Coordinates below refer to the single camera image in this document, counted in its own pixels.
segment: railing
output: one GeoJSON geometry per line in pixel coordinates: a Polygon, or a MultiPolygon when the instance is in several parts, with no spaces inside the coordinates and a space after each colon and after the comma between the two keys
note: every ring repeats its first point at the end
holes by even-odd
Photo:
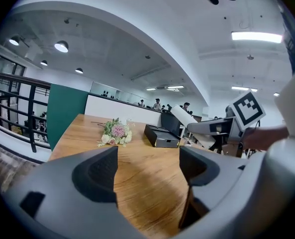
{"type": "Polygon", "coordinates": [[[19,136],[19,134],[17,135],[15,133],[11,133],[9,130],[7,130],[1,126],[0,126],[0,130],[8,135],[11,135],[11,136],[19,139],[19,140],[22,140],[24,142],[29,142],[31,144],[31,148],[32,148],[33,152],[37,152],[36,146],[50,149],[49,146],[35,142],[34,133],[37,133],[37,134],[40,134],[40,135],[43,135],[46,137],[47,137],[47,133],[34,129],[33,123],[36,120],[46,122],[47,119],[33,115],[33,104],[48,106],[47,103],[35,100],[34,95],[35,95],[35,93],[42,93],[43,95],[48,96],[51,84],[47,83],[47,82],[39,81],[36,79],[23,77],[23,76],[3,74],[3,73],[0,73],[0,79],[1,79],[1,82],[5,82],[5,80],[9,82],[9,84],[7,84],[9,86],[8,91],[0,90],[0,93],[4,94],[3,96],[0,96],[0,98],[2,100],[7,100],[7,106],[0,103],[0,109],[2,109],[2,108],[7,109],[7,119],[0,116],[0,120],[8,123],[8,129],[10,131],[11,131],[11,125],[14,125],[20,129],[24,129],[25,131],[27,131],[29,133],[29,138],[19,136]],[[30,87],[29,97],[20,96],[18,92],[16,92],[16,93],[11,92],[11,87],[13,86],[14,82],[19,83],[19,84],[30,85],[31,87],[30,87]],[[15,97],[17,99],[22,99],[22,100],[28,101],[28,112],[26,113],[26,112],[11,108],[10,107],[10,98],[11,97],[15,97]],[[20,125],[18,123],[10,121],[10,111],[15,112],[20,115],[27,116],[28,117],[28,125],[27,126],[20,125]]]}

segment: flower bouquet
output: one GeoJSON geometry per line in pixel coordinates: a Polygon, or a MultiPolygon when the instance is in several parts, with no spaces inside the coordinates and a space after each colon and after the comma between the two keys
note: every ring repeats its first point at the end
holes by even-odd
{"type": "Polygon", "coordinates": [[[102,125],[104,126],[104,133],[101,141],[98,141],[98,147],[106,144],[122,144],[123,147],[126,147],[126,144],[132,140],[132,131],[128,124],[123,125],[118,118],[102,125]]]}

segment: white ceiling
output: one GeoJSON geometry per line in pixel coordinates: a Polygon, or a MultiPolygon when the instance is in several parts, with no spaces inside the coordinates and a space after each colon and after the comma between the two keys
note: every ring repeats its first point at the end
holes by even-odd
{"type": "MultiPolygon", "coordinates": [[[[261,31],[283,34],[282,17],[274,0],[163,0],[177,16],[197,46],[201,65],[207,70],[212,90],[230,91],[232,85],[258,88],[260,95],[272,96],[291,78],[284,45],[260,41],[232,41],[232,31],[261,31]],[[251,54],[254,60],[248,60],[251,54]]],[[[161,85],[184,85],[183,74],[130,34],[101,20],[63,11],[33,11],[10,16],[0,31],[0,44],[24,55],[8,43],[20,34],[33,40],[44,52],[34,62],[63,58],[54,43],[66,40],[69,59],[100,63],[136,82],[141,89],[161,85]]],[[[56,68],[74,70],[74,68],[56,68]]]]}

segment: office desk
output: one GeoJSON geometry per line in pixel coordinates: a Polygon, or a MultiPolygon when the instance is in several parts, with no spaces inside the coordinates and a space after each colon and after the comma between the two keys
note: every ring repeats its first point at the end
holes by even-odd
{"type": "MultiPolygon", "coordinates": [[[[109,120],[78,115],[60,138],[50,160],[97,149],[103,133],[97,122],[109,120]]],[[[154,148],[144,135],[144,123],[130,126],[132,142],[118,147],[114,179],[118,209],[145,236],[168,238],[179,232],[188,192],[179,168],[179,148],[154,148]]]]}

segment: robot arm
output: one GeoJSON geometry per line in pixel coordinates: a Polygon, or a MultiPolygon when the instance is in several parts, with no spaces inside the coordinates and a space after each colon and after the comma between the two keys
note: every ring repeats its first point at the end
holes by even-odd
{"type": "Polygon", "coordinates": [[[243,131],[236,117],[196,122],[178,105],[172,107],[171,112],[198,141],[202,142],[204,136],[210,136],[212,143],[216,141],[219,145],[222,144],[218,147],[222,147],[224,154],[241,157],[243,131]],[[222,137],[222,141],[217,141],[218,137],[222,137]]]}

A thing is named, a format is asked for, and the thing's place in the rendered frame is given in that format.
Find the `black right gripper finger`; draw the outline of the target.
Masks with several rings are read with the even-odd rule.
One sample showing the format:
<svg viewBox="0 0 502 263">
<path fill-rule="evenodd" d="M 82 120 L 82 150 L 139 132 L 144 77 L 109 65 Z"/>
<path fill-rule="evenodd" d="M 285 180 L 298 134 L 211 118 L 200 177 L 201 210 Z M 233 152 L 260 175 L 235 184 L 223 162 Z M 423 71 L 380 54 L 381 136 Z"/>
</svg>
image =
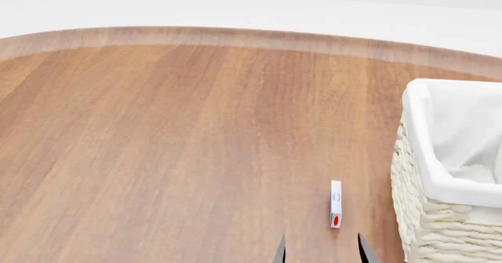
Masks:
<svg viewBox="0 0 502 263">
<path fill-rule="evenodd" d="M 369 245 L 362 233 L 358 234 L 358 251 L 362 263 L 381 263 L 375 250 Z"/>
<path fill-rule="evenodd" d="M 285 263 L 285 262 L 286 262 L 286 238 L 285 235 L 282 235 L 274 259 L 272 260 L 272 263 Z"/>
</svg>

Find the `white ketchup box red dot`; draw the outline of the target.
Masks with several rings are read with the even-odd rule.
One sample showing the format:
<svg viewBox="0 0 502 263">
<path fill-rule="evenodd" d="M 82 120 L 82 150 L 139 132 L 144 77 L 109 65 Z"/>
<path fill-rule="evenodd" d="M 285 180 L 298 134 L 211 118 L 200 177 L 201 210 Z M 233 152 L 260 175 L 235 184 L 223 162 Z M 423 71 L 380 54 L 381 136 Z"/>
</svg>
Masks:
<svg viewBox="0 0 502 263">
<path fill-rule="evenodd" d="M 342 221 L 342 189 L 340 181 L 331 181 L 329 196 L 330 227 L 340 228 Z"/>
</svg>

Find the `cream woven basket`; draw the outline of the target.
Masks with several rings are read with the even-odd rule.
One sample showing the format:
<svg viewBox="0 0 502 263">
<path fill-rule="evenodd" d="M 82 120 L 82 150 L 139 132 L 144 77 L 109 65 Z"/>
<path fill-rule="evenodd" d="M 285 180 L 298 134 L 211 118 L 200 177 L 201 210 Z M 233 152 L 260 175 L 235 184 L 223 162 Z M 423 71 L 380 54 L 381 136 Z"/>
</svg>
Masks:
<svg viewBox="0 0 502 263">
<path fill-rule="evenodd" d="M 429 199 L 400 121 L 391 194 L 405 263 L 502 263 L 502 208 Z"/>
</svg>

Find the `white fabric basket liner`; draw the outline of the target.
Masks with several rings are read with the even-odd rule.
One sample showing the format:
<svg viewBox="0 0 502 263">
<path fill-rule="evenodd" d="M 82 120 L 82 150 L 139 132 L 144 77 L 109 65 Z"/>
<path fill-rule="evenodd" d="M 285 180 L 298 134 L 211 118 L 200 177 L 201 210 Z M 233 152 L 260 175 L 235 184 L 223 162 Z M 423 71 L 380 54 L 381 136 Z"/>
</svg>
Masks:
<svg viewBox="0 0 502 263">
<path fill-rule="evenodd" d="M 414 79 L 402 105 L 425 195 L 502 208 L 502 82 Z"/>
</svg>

■ ■ ■ ■ ■ ■ ■

What needs to be done:
Pull out every line in the material above where "white" occurs.

Result for this task:
segment: white ceiling
Find the `white ketchup box red dot`; draw the outline of the target.
Find the `white fabric basket liner`; draw the outline of the target.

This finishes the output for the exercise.